Para o cerco, encurralavam-se os botos entre duas redes, inicialmente distantes, e reduzia-se seu espaço gradativamente, com a colocação de uma terceira. Por diversas vezes, os botos foram confinados, mas em todas as tentativas de finalmente pegá-los, a rede inevitavelmente se prendia em diversos objetos e abria espaços para que os animais passassem. Um filhote chegou a ser capturado, mas foi imediatamente libertado por ser ainda muito sensível aos processos necessários para o estudo.

Também se notou que os botos, extremamente inteligentes, rapidamente entenderam a estratégia da equipe, evitando cada vez mais o cerco. Na última tentativa, realizada no dia 23, uma das redes rompeu-se, em função da quantidade de galhos presos a ela e da intensidade da corrente. Preocupados com a segurança dos animais e das pessoas, cansadas após uma semana intensa de trabalho, foi decidido cancelar as atividades do último dia (24) para se discutir novas estratégias para uma próxima expedição.

Raimundo Benedito Almeida Miranda, agricultor e morador de Vila Velha que pilota barcos para o ICMBio desde 1993, participante da pesquisa, afirma que já suspeitava que seria difícil lidar com o Cassiporé. “O rio corre muito e o fundo é muito acidentado, tem muito buraco e pau. Sabíamos que não ia ser fácil“, conta.

“Foi um longo processo de aprendizado, tanto para nós, quanto para os pescadores, que nunca haviam capturado botos. Eles tiveram que aprender como manejar a rede e nos ensinar como o rio funciona. ”, revela Miriam.

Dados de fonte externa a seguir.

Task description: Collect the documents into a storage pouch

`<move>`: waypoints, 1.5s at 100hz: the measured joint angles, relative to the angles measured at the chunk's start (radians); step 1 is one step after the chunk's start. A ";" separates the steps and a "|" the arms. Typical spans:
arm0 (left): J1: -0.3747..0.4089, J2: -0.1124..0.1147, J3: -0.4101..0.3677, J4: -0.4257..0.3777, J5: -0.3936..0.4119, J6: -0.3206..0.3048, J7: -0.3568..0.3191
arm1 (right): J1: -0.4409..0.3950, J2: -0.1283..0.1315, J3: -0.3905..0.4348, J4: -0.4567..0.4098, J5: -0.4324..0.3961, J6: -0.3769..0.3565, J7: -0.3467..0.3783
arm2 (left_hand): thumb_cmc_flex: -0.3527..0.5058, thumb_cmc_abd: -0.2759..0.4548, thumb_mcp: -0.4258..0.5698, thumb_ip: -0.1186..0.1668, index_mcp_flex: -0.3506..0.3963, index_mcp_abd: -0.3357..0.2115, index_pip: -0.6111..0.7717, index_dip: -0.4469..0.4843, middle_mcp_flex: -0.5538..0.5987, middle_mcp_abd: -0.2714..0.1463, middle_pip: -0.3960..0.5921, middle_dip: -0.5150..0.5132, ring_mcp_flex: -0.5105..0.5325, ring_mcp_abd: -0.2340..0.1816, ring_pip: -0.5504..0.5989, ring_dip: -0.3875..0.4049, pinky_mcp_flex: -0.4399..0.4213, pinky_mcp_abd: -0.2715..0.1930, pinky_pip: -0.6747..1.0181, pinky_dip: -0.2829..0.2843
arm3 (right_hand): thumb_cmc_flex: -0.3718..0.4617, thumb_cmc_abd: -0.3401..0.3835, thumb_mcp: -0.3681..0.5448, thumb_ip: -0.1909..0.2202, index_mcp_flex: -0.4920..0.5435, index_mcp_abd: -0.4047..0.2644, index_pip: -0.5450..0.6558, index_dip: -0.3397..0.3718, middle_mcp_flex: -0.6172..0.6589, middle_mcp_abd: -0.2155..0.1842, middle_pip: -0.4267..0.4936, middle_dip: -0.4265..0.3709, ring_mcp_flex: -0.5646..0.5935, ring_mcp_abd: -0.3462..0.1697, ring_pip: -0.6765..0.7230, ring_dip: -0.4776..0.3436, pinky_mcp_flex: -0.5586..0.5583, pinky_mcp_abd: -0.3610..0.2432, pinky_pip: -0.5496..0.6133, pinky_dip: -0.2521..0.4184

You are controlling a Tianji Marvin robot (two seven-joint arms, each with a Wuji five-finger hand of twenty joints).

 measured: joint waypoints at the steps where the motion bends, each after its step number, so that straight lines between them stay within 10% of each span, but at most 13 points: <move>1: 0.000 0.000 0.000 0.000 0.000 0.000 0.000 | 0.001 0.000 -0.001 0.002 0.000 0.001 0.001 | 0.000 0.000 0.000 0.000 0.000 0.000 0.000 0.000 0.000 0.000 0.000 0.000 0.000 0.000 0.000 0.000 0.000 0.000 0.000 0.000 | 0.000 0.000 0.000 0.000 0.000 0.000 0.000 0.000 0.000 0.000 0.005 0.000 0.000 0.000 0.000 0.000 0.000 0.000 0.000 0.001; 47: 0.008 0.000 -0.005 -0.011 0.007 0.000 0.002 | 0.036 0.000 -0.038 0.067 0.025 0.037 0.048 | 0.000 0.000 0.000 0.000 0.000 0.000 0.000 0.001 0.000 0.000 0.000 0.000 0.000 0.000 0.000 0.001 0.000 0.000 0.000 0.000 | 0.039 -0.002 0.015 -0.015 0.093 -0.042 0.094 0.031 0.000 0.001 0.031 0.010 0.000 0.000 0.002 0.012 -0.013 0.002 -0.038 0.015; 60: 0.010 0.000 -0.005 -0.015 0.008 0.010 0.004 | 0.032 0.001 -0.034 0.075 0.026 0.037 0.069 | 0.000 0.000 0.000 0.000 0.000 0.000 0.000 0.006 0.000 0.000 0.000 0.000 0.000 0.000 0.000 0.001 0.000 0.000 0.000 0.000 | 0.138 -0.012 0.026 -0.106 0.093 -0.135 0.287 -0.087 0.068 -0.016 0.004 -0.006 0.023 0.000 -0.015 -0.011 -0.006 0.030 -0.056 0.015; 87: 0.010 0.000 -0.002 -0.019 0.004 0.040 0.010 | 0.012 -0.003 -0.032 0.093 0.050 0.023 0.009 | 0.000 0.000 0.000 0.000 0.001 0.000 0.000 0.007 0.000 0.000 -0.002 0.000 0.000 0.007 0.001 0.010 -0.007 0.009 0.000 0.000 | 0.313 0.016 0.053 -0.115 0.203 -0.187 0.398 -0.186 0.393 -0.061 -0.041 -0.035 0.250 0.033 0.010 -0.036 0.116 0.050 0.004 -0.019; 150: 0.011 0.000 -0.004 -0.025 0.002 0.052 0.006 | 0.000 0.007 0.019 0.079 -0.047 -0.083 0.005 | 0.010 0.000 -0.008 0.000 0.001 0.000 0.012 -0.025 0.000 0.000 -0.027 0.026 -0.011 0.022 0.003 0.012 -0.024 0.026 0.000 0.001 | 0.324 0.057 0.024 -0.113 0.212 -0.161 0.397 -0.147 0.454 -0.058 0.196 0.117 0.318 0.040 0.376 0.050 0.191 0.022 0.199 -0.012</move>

A expectativa pelo ‘tagueamento’ continua

Uma das dificuldades com as quais os pesquisadores se depararam foi decifrar a rotina dos animais. Os pescadores e moradores da Vila tinham ideias diversas sobre o comportamento dos botos. Alguns afirmavam que eles subiam o Cassiporé com a pororoca; que se alimentavam à noite em uma parte mais rasa do rio; que podiam ser encontrados próximos ao mar; que não ultrapassariam a região mais rasa, próxima à Cachoeira do Cassiporé; que haveria de 50 a 100 animais no rio. As histórias variavam, nem sempre concordavam entre si e nem sempre correspondiam à realidade encontrada. Em alguns dias, os relatos ajudavam, em outros, era difícil encontrar um boto.

Entre as razões que motivaram a pesquisa no Amapá está o fato de o rio Cassiporé representar o limite a nordeste da distribuição geográfica do boto rosa, ou seja, o último local onde a espécie pode ser encontrada nesse canto da Amazônia. Considera-se também a possibilidade do uso de uma faixa fluvio-marinha por essa população. A instalação dos ‘tags’ satelitais ajudará a esclarecer a movimentação dos botos do Parque Nacional do Cabo Orange.

Todos esses desafios observados servem como aprendizado para uma futura expedição, com equipamentos mais apropriados, para finalmente compreender a biologia dos botos do Cassiporé e sua relação com o mar.

“Agora vamos digerir tudo o que vimos e sentimos, elaborar todas essas hipóteses que temos pensado, dividir isso com os parceiros da SARDI e tomar uma decisão em conjunto para voltar preparados para aquela condição de captura. Temos plena consciência de que, melhorando os equipamentos e com mais tempo, as chances de sucesso são bem maiores. E aí a gente começa a entender, de fato, o que acontece com aquela população”, afirma Marcelo Oliveira, especialista em conservação do WWF-Brasil.